Robert Parker would probably have agreed, as it's no secret that he prefers a touch of Brett in his Bordeaux. Although if the Buitenverwachting was indeed Bretty, it must have slipped through BEZ (the Brett Exclusion Zone) as several judges on the OMTWS panels are paid-up members of the Brett Police.

International microbiological consultant Lisa van de Water runs Brett management courses in several wine producing countries and although she professes (as a consumer) to hate the earthy/leathery character Brett imparts to a wine, one Overberg winemaker claimed she adds a dash to her own wines to "increase complexity" and presumably Parker points. So quite how much Brett is permissible, is up for debate. As a panel chairman at the recent Concours Mondial in Palermo, I saw how judges scored young Bordeaux blends - a nicely bimodal distribution of low scores to Bretty wines centered around 60 from technocrat tasters and the mirror image around 80 from more permissive palates.

The Lomond Pincushion Sauvignon Blanc 2009 is another well-named example of the struggle for an acceptable South African wine style: scored a full-house five stars in the 2010 edition of an influential sighted wine guide, it could do no better than low bronze when tasted blind at OMTWS six months later. I tasted it recently and felt like an angel dancing deliriously on the head of a pin. In the case of celestial spirits, their footing is so sure, they don't need to look down to maintain balance. But for the rest of us, a peak at the label can be marvelously reassuring.

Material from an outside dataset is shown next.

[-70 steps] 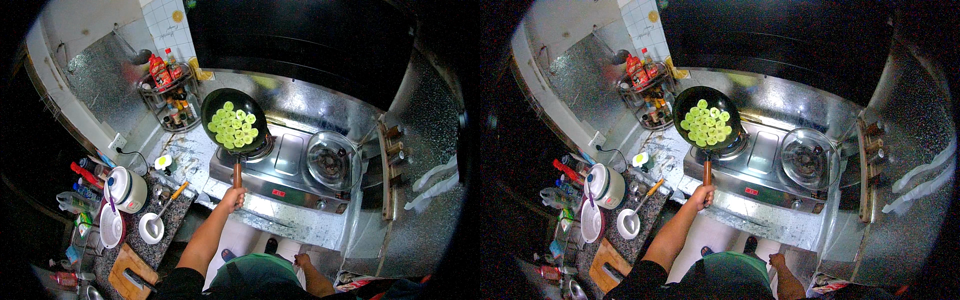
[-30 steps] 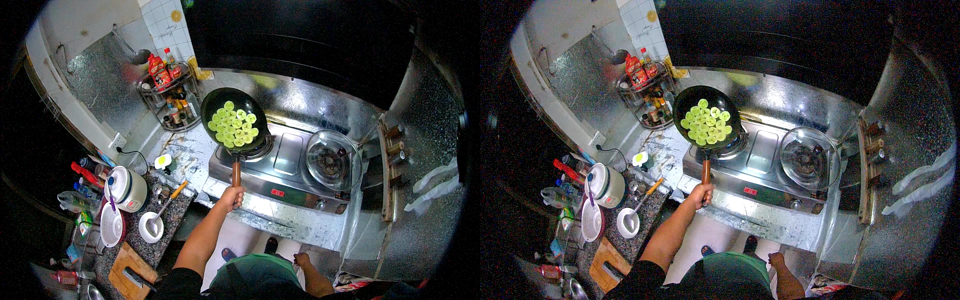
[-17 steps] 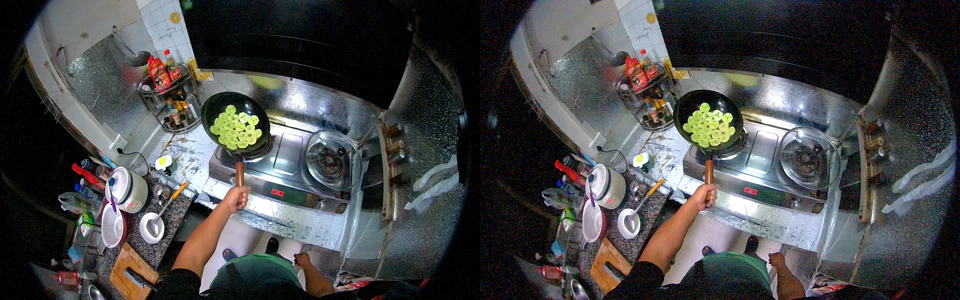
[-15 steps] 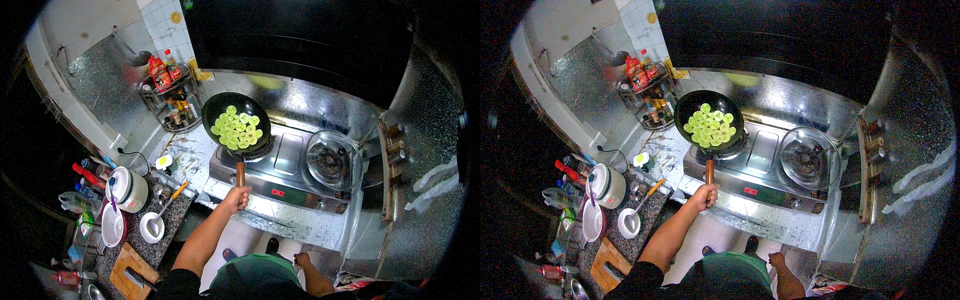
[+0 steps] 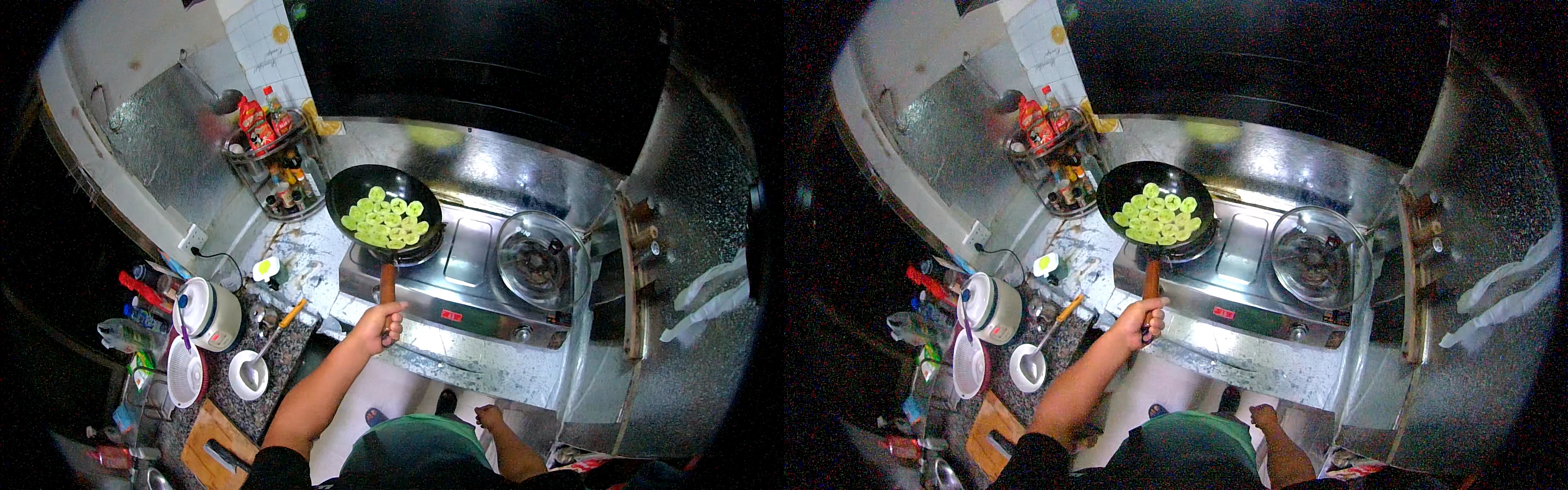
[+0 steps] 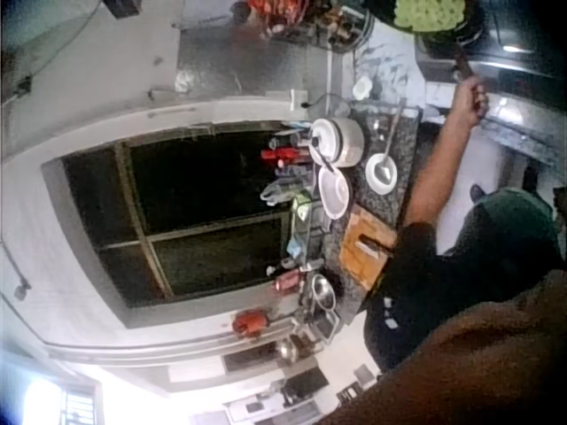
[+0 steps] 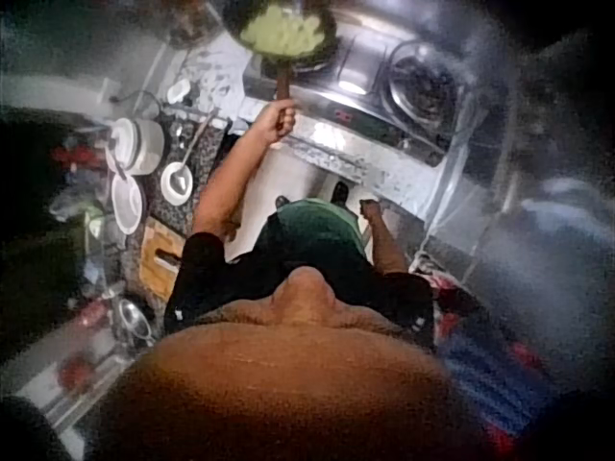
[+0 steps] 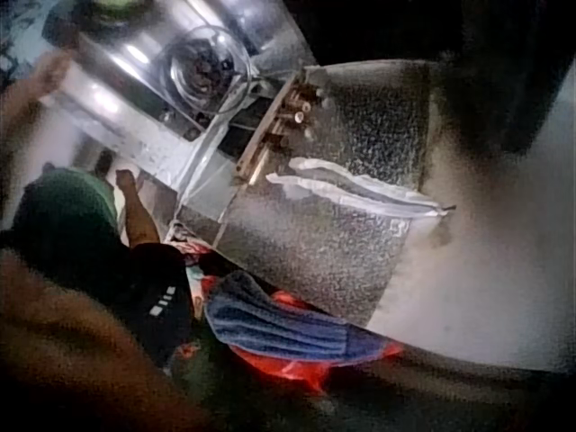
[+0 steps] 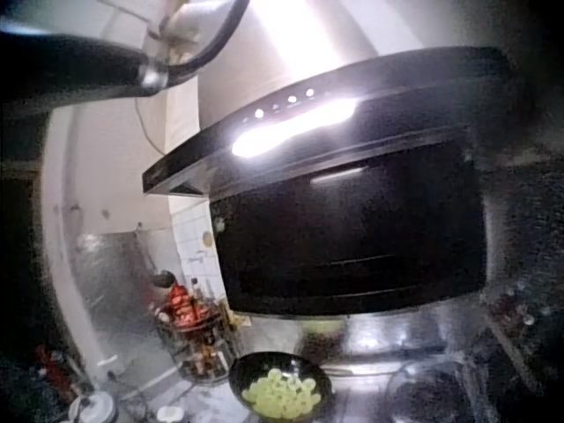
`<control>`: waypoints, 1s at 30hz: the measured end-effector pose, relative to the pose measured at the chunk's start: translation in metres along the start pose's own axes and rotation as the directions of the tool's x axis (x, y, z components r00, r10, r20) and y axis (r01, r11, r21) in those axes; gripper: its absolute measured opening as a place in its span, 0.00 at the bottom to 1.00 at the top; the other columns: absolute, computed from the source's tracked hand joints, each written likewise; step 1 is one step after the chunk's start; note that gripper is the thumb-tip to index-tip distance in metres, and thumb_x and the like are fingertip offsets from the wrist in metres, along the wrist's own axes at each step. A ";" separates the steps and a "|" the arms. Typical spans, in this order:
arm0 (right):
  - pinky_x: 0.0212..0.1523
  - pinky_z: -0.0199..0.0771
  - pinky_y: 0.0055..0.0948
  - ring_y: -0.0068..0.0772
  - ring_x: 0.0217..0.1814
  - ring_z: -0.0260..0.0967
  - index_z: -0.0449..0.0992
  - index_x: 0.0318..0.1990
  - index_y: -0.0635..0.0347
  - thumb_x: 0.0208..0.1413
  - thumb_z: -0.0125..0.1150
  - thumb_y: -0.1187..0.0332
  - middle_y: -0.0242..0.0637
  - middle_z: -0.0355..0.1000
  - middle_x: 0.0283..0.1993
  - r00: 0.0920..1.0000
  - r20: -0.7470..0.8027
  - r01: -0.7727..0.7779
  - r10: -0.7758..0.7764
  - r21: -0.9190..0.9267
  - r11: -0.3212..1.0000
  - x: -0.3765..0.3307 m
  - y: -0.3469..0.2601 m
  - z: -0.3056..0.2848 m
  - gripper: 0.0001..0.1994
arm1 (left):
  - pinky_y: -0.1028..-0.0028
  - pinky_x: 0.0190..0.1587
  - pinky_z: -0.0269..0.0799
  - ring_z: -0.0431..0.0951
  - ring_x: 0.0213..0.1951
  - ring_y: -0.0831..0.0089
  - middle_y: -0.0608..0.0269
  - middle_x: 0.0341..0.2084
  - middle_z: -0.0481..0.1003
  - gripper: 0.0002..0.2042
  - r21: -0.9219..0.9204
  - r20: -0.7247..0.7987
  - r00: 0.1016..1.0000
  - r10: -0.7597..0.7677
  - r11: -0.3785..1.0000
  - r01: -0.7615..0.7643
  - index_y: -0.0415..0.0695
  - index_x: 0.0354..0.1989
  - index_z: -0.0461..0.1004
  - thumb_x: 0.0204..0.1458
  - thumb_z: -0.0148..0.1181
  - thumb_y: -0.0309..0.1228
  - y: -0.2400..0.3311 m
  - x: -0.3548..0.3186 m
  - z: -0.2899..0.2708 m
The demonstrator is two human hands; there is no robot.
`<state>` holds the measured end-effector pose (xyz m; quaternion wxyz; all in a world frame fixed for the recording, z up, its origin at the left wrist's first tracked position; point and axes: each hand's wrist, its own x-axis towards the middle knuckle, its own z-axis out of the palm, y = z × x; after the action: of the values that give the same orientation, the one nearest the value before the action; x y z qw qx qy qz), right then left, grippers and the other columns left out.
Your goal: The person fries sliced vegetables in a pan over a stove and flips them with a spatula.
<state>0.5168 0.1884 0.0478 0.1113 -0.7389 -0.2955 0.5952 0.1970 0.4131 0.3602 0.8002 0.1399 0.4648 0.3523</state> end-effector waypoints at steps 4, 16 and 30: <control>0.19 0.69 0.29 0.29 0.21 0.68 0.73 0.32 0.67 0.49 0.56 0.61 0.39 0.71 0.24 1.000 0.016 0.006 -0.005 -0.028 1.000 -0.004 -0.002 0.001 0.14 | 0.84 0.10 0.52 0.57 0.11 0.85 0.74 0.12 0.61 0.09 -0.097 0.044 0.998 -0.042 0.994 0.047 0.49 0.24 0.62 0.51 0.54 0.34 0.010 -0.014 0.009; 0.26 0.67 0.24 0.23 0.25 0.66 0.71 0.41 0.65 0.53 0.53 0.62 0.33 0.69 0.27 0.843 0.173 0.514 -0.509 0.020 0.858 -0.009 -0.101 0.042 0.15 | 0.85 0.13 0.59 0.63 0.14 0.82 0.71 0.15 0.64 0.13 -0.291 0.167 0.984 -0.059 0.951 0.107 0.49 0.25 0.62 0.49 0.58 0.41 0.019 -0.035 0.040; 0.34 0.68 0.26 0.30 0.36 0.67 0.65 0.46 0.60 0.59 0.39 0.52 0.38 0.69 0.38 0.677 0.474 0.212 -0.563 0.607 0.766 -0.188 -0.355 0.032 0.20 | 0.73 0.27 0.66 0.69 0.24 0.72 0.64 0.22 0.68 0.23 0.201 -0.026 0.988 0.154 0.969 -0.146 0.43 0.31 0.66 0.51 0.45 0.55 0.016 -0.035 0.043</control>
<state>0.3562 0.3598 0.3758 0.3230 -0.3545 -0.3042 0.8231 0.2148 0.4050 0.4140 0.7437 0.2462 0.5020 0.3665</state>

Even more interesting than the 450 medal winners at OMTWS was the flood of high priced and highly rated wine that failed to clear the 70 point bronze bar. A point glumly made by Glenwood winemaker DP Burger at a (sighted) tasting of his wines at the magnificent Clico guesthouse in Rosebank last month.

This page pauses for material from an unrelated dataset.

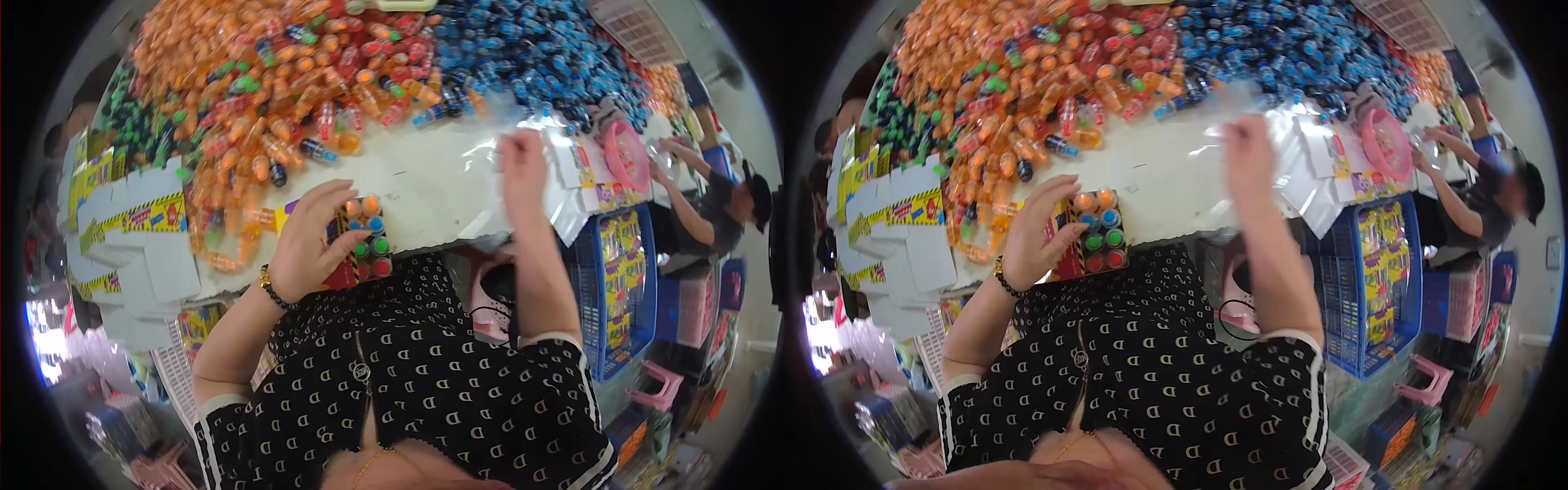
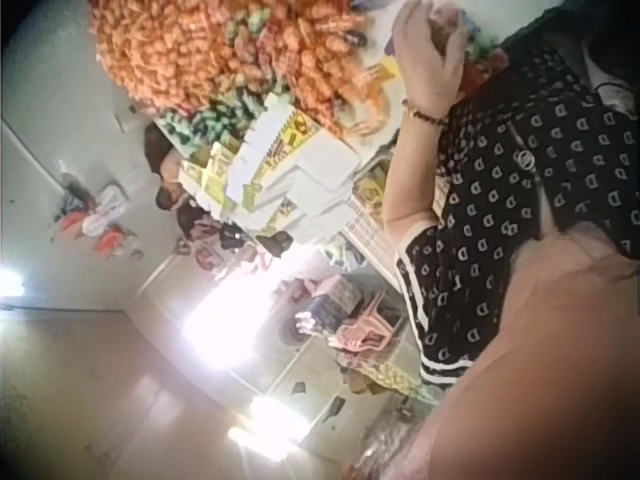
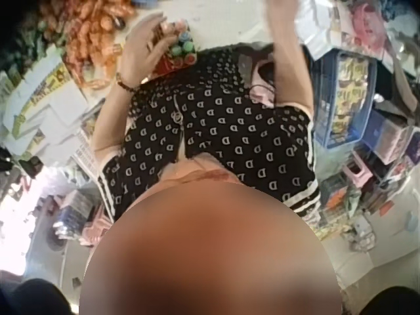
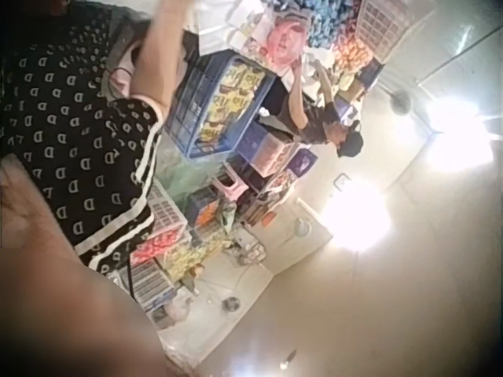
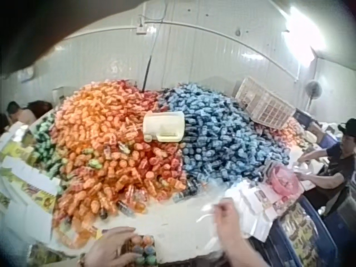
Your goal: Sorting small jelly cups from a large pile and arranging them into boxes, then placing the boxes into plastic bags.
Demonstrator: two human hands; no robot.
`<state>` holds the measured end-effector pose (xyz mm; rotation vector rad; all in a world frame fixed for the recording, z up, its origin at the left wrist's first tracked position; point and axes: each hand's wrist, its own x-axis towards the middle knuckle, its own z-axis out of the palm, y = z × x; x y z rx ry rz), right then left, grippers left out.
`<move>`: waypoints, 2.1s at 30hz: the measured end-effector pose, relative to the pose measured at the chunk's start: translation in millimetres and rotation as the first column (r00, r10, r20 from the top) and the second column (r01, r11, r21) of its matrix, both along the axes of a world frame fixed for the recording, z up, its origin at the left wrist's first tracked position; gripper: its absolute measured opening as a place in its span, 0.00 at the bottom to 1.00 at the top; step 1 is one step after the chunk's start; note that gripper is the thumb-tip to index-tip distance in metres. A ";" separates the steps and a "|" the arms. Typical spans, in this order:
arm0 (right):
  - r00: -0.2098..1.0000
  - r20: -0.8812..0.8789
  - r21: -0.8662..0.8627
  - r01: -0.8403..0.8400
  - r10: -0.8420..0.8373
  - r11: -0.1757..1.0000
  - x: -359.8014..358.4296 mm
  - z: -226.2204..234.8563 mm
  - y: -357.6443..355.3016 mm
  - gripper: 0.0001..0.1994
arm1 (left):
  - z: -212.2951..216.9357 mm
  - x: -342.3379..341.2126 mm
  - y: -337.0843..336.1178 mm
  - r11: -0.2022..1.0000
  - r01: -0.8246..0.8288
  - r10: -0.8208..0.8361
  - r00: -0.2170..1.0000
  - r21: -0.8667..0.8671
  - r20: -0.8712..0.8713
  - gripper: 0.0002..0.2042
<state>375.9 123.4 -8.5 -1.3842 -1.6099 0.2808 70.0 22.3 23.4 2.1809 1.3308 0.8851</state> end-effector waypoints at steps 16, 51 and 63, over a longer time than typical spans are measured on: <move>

Some producers are at their wits' ends and a murmuring rebellion against the results is gathering a head of steam. "Which competition should we enter?" ventured one winemaker over Sunday lunch. "We spent over R10K in entry fees, gave-away loads of bottles and got a couple of bronzes in return." I took the fifth, but did ask "When was the last time a co-op won gold at such a show?"

Not that boutique producers necessarily do any better in blind tastings. Last month I was seduced by a spectacularly fragrant white that raised a wry comment from the winemaker. "I entered it into a blind tasting and the magazine phoned to say it had done really well. They asked for an interview, a photo and a recipe. So imagine my disappointment when I bought the publication and saw a 2½ star rating and a recommendation to drink my wine with pizza." (The wine in question sells for well over R100 and is listed in some of the Cape's priciest restaurants).

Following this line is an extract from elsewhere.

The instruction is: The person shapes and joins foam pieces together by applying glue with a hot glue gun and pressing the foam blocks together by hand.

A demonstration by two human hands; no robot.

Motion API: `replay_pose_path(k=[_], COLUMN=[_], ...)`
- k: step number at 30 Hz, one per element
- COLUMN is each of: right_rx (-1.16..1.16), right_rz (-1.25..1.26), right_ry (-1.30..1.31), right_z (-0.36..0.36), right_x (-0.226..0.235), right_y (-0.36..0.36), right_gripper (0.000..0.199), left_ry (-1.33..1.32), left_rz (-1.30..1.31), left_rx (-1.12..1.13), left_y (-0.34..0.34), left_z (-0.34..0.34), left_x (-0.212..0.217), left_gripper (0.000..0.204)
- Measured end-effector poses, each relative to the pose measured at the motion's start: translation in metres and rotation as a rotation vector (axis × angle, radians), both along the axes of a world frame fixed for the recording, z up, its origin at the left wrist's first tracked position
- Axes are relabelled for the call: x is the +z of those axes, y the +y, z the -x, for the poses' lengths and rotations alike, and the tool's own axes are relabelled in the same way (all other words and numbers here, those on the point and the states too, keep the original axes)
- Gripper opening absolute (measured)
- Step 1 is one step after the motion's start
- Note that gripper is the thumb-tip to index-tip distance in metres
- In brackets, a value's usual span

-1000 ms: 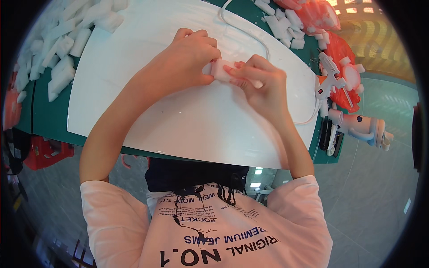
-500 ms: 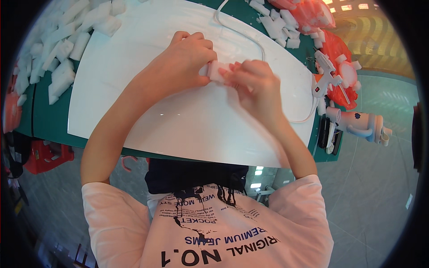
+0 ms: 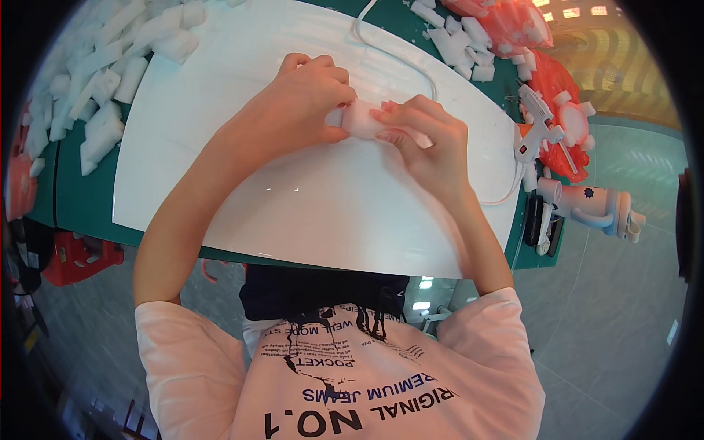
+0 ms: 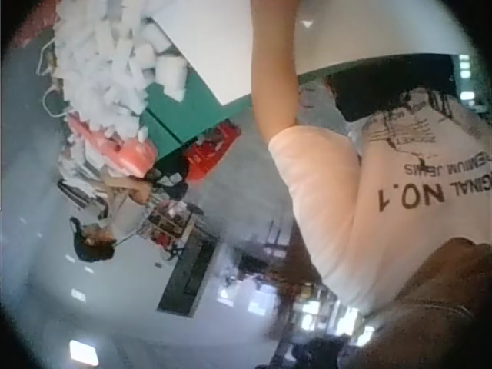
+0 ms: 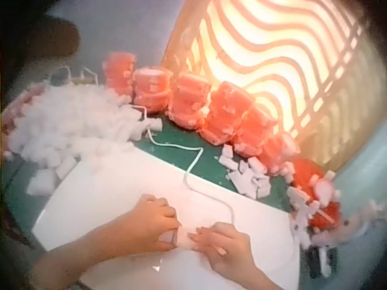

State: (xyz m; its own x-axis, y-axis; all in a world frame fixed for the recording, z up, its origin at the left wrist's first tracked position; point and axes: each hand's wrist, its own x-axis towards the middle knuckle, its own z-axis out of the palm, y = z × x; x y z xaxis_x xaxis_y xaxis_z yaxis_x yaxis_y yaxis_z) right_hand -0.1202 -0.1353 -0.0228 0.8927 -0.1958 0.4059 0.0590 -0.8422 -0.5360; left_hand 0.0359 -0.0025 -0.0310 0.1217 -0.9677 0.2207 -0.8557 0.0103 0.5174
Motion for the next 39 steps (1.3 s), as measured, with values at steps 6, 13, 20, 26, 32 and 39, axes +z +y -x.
replay_pose_path(k=[6,13,20,26,32,39], right_rx=[-0.089,0.019,-0.042,-0.034,-0.075,-0.055], right_rz=[-0.700,-0.012,0.091,-0.556,-0.253,-0.075], right_ry=[-0.007,0.072,-0.099,-0.002,-0.006,0.147], right_z=[0.000,0.017,0.017,0.021,0.028,0.025], right_x=[0.012,0.011,-0.009,-0.004,0.006,0.004], right_y=[-0.014,-0.007,0.000,-0.017,-0.008,-0.009], right_gripper=[0.038,0.032,0.021,0.024,0.021,0.018], left_ry=[-0.027,-0.003,-0.019,0.009,0.050,-0.038], left_rz=[0.005,-0.024,0.000,-0.012,-0.011,0.021], left_rx=[-0.008,-0.016,-0.009,-0.022,-0.029,-0.007], left_y=[0.003,0.003,0.001,0.002,0.003,0.001], left_z=[-0.001,-0.002,-0.001,-0.001,0.000,-0.002], left_x=[-0.002,-0.003,0.000,-0.001,-0.002,0.000], left_gripper=[0.022,0.021,0.022,0.023,0.022,0.021])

"I phoned up the mag and they read me the judges' scores. I had been marked down by the old fogies on the panel. Why did you tell me I'd done well? I asked. 'Well here in the office, your wine is our favourite,' replied the young staffer."
 
The winemaker's point is that wine judging is age dependent, with Generation X consumers queuing up to buy coffee/mocha styles of Pinotage and Shiraz and now chocolate Port, styles often rubbished by panels of bibulous Baby Boomers. Factor in the urge to not rock the boat, a strong one among publishers (as producers on the star-studded Hollywood Walk of Fame often have advertising budgets) and the result is rating inertia.

So when a new producer or style comes along, it has to be really good indeed to upset the status quo as the status of five star producer is rarely downgraded and there is a relentless upwards pressure on ratings in publications: just look at the recent explosion of five star stunners in WINE magazine and tsunamis of red ink in influential sighted wine guides.